Le parlement contre le peuple
Le parlement, une menace pour la démocratie directe. Selon la conseillère nationale socialiste Jacqueline Badran, la session de printemps des Chambres fédérales fut en tout cas «un cauchemar» pour les droits et la souveraineté du peuple. Elle a même lâché le mot de «république bananière». Elargissement des autorisations pour les résidences secondaires, assouplissement de l’interdiction de la publicité pour le tabac, suppression de l’obligation de zones réservées à la biodiversité, le parlement ne s’est pas gêné pour interpréter très librement certains textes constitutionnels adoptés par le peuple, il y a 12 ans pour l’initiative Franz Weber contre les résidences secondaires, plus récemment contre le tabac. Quant à la biodiversité, c’était une promesse de campagne pour s’opposer aux initiatives contre les pesticides en 2021.
Que souhaite vraiment le peuple lorsqu’il accepte une initiative, quelle marge d’interprétation laisse-t-il au gouvernement et au parlement pour la mettre en oeuvre sans tomber dans l’arbitraire? C’est qu’au-delà des divergences politiques les contraintes financières, techniques ou juridiques sont multiples. Qu’il s’agisse, de la part des tribunaux, du respect de la Convention européenne des droits de l’homme, notamment pour l’introduction de l’initiative «Internement à vie pour les délinquants sexuels jugés dangereux» ou celle visant au «renvoi des étrangers criminels». Ou du sort des accords bilatéraux avec l’UE avec l’initiative «Contre l’immigration de masse» adoptée en 2014. Dans ce cas-là, la solution trouvée par le parlement tenait davantage de la contorsion que de la mise en oeuvre. L’obligation d’annoncer les postes vacants n’a en effet rien à voir avec le contingentement des salariés européens qu’exigeait l’initiative. Comme si on avait voulu soulager le peuple des conséquences douloureuses de son choix.
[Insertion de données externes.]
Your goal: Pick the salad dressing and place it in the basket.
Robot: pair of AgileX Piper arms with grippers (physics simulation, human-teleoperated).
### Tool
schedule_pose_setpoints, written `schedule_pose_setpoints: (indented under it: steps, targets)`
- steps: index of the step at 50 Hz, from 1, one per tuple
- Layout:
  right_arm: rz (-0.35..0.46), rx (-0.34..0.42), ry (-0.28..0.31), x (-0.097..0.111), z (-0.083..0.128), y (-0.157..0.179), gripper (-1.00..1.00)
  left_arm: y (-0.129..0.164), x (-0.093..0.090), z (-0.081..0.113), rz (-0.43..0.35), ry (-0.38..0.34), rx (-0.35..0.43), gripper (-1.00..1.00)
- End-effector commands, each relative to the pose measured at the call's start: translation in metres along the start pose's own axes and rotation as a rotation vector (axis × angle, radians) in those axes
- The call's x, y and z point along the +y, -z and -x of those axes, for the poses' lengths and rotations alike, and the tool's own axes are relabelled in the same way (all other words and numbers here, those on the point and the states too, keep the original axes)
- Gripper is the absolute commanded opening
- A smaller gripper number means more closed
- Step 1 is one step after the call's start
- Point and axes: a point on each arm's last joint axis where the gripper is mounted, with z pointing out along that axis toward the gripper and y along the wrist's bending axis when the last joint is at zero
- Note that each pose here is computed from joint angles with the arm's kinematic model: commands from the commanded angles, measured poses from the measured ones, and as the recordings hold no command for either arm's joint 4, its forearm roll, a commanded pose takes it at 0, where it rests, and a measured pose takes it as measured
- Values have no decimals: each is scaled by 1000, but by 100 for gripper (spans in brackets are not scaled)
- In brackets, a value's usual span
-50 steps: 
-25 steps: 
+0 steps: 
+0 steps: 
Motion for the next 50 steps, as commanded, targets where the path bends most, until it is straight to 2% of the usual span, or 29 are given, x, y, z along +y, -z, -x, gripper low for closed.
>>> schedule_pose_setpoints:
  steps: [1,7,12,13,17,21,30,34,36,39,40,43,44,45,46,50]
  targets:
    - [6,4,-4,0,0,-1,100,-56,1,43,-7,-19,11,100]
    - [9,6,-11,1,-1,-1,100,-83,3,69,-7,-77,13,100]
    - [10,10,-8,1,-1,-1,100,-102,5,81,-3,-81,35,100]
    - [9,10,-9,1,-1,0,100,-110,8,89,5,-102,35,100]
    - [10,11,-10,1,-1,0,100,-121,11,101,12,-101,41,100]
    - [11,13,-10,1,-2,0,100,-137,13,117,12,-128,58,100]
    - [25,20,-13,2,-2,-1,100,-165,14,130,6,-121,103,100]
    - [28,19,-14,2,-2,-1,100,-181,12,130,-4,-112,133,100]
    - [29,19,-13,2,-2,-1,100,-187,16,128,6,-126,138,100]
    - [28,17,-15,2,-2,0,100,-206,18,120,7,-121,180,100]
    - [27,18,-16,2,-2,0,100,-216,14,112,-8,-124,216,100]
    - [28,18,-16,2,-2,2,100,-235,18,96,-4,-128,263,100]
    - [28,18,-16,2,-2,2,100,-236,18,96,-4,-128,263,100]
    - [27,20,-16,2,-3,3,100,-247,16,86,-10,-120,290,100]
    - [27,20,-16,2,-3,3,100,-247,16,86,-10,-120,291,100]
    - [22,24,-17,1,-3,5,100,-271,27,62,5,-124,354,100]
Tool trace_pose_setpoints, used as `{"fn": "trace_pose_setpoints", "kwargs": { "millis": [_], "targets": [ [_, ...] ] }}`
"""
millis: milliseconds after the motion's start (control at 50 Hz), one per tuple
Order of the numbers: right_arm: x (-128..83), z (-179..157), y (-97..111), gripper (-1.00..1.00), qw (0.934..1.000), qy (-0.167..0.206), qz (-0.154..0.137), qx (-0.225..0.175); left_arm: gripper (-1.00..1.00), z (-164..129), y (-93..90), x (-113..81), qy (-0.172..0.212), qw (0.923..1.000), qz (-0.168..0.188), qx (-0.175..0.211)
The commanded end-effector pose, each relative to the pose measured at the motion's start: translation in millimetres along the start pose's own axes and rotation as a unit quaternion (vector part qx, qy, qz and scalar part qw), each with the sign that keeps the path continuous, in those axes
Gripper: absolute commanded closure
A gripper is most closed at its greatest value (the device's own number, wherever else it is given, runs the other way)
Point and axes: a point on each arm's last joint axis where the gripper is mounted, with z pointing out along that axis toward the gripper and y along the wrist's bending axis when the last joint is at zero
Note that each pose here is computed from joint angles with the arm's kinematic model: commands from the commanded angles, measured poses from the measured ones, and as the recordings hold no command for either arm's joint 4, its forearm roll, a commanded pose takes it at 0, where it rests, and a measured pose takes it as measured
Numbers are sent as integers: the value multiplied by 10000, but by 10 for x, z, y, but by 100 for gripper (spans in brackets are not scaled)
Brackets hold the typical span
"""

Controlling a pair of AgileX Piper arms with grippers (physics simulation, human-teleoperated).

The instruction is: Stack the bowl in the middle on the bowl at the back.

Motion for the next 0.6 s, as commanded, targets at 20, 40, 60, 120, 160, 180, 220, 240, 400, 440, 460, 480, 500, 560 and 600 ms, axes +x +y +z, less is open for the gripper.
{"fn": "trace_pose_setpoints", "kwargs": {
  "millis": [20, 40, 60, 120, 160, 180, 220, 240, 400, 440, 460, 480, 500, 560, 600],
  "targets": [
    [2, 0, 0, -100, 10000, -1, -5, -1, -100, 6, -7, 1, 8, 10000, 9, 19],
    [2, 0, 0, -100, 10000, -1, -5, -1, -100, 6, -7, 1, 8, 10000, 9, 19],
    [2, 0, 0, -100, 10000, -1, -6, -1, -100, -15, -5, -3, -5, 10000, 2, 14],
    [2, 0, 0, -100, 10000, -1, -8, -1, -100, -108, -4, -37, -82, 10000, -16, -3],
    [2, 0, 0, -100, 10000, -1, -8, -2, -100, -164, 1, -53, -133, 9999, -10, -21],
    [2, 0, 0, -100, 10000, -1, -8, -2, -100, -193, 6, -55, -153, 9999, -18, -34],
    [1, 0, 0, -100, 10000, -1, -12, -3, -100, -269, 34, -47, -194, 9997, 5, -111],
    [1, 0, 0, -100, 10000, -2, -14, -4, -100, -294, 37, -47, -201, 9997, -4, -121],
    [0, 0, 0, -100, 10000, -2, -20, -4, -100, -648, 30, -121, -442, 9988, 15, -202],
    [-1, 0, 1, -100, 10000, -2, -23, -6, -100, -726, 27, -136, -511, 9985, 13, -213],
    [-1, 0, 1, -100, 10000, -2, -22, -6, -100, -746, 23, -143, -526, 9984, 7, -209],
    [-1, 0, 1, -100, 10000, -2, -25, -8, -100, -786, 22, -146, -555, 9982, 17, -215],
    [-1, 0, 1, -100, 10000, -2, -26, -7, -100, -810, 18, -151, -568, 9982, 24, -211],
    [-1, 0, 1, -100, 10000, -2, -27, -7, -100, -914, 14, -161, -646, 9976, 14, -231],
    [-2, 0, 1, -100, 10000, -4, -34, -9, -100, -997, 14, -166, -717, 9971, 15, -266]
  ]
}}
Il est vrai aussi que lorsque le parlement et le gouvernement doivent encaisser une initiative qui ne leur revient pas, les artifices pour contourner le vote du peuple ne manquent pas. Votée en 1945, l’assurance maternité n’aura été mise en place que soixante ans (!) plus tard, en 2005, avec la modification de la loi fédérale sur les allocations pour pertes de gain. L’initiative dite «des Alpes», adoptée en 1994, n’est toujours pas entièrement mise en oeuvre trente ans plus tard, puisque le transfert du trafic marchandises de la route au rail ne répond pas entièrement à ses exigences. Alors, qui interprète la volonté du peuple et juge de ce qui, dans une loi d’application, correspond au contenu de la Constitution?
Dans les autres démocraties, et même dans les cantons, c’est en principe une juridiction constitutionnelle. En Suisse, l’architecture institutionnelle et le récit mythique de la souveraineté absolue du peuple veulent qu’il n’y ait rien, aucun juge, aucun pouvoir, au-dessus de celui-ci. Seul à juger de ce qui serait juste et disposant, en cas d’insatisfaction, de l’arme du référendum pour corriger les choses. Or, rétorquent les parlementaires, le peuple ne serait pas seul à pouvoir légitimement juger de la conformité constitutionnelle des lois. Les Chambres fédérales, reconnues dans la Constitution comme «l’autorité suprême de la Confédération, sous réserve des droits du peuple et des cantons», font, comme le peuple, partie du souverain. Encore faut-il ne pas abuser de cette position. On rappellera donc au parlement qu’au final «le peuple n’a ni tort ni raison, mais c’est lui qui décide». On l’a vu le 3 mars. On verra en juin.